Simply click below to access your special coupon that is good thru July 16th:
Plus, don't forget that you can save 15% on Groundcovers, Junipers, Herbs and Endless Summer Hydrangea thru this Sunday!
* Some exceptions may apply; offer cannot be combined with other promotions; offer applies to a single item only
Pruning Mature Trees
Properly pruning your trees will create a healthy, safe, and picturesque landscape
While routine thinning does not necessarily improve the health of a tree, if we want trees to complement other landscape plantings and lawns, some pruning is occasionally required. By following proper pruning techniques, you can maintain good tree health and structure while enhancing the aesthetic and economic values of your landscape.
When to Prune
Most routine pruning to remove weak, diseased, or dead limbs can be accomplished at any time during the year with little effect on the tree. Just remember that heavy pruning just after the spring growth flush should be avoided. At that time, trees have just expended a great deal of energy to produce foliage and early shoot growth. Removal of a large percentage of foliage at that time can stress the tree.
Making Proper Cuts
Pruning cuts should be made just outside the branch collar. The branch collar contains trunk or parent branch tissue and should not be damaged or removed. If the trunk collar has grown out on a dead limb to be removed, make the cut just beyond the collar.
If a large limb is to be removed, its weight should first be reduced. This is done by making an undercut about 12 to 18 inches from the limb's point of attachment. Make a second cut from the top, directly above or a few inches farther out on the limb. Remove the stub by cutting back to the branch collar. If you're unsure if you can handle a large project, always contact a professional.

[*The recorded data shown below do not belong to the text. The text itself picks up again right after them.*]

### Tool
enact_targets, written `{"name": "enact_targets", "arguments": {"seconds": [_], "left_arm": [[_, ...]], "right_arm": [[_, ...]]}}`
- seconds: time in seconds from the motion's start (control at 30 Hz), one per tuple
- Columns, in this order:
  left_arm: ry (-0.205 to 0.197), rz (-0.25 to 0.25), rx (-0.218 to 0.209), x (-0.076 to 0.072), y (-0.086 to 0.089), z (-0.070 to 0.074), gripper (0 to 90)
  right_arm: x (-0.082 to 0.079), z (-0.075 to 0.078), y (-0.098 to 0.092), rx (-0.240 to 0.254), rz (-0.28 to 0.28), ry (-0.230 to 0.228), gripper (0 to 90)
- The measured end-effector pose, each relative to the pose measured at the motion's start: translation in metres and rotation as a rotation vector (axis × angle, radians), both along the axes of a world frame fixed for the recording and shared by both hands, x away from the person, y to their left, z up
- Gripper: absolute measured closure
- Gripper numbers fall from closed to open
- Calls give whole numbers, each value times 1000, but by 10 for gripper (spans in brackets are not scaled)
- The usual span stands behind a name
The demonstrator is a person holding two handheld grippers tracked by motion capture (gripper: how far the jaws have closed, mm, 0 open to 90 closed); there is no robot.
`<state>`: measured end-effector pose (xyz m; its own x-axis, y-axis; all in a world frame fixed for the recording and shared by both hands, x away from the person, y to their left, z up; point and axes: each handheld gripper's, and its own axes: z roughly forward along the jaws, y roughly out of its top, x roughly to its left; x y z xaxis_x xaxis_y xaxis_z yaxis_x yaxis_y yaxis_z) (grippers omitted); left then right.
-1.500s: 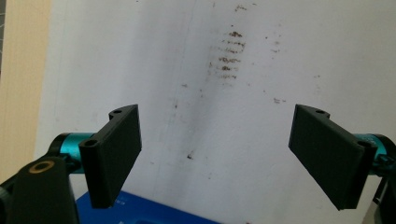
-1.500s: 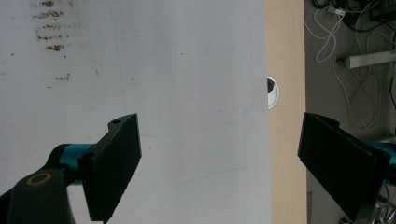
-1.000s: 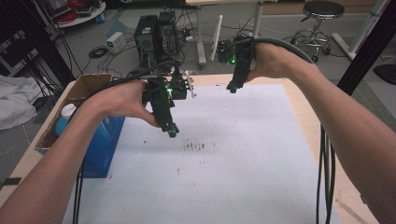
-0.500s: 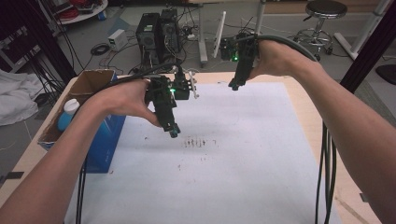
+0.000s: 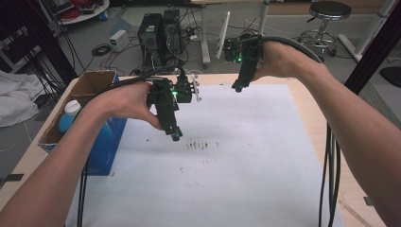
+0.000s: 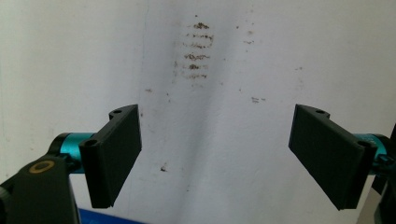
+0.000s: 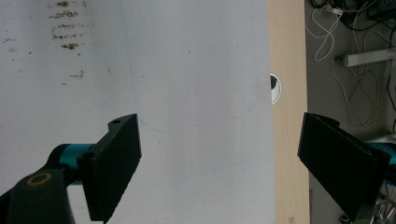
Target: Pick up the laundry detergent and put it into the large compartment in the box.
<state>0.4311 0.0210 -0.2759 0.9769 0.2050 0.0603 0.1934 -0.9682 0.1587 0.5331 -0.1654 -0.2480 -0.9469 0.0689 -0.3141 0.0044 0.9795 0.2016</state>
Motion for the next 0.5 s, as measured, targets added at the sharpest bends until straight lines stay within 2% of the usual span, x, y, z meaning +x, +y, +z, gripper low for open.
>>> {"name": "enact_targets", "arguments": {"seconds": [0.5], "left_arm": [[-5,-1,-3,-2,-1,0,172]], "right_arm": [[-2,0,-2,-7,4,-1,126]]}}
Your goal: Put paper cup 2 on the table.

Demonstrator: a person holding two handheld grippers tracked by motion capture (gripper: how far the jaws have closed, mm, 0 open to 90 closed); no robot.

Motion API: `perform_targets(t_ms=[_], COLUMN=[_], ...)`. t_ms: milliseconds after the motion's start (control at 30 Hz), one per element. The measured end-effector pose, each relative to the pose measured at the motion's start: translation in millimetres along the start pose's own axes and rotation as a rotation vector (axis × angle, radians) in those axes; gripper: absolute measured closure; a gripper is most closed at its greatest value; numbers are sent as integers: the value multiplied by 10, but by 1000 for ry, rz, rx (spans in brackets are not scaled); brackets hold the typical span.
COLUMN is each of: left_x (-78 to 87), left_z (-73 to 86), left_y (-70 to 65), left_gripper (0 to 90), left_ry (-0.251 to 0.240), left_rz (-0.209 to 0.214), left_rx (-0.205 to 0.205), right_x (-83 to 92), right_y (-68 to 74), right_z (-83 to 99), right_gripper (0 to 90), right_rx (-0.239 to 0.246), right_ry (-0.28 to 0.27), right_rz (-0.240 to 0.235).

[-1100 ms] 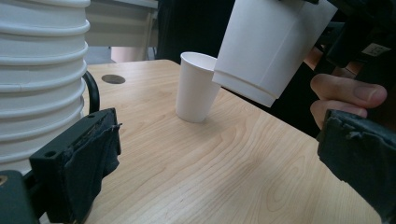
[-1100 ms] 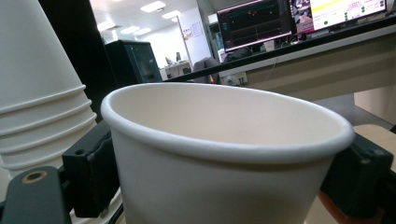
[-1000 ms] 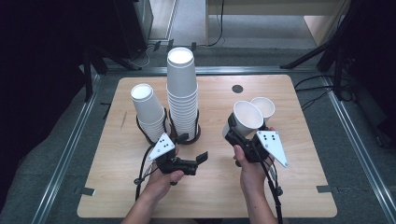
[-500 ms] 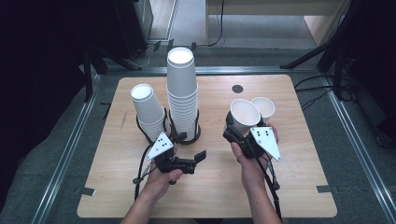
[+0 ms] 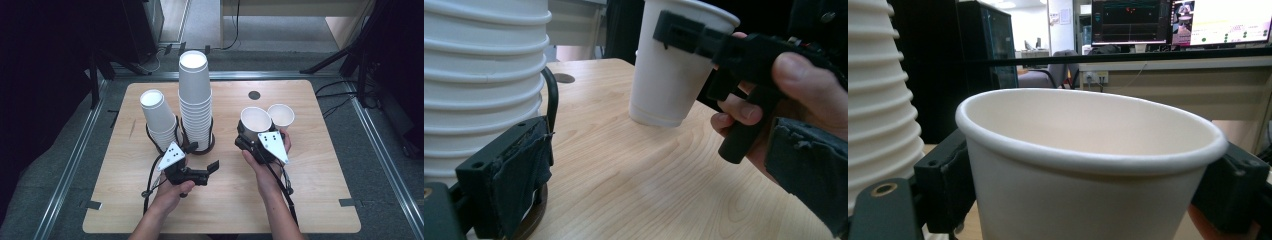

How Much Should Be Pruned?
The amount of live tissue that should be removed depends on the tree size, species, and age, as well as the pruning objectives. Younger trees tolerate the removal of a higher percentage of living tissue better than mature trees do. An important principle to remember is that a tree can recover from several small pruning wounds faster than from one large wound.
A common mistake is to remove too much inner foliage and small branches. It is important to maintain an even distribution of foliage along large limbs and in the lower portion of the crown. Overthinning reduces the tree's sugar production capacity and can create tip-heavy limbs that are prone to failure.
Mature trees should require little routine pruning. A widely accepted rule of thumb is never to remove more than one-quarter of a tree's leaf-bearing crown. In a mature tree, pruning even that much could have negative effects. Removing even a single, large-diameter limb can create a wound that the tree may not be able to close. The older and larger a tree becomes, the less energy it has in reserve to close wounds and defend against decay or insect attack.
Prune your mature trees only to remove dead or potentially hazardous limbs and you'll be able to enjoy them for many more years!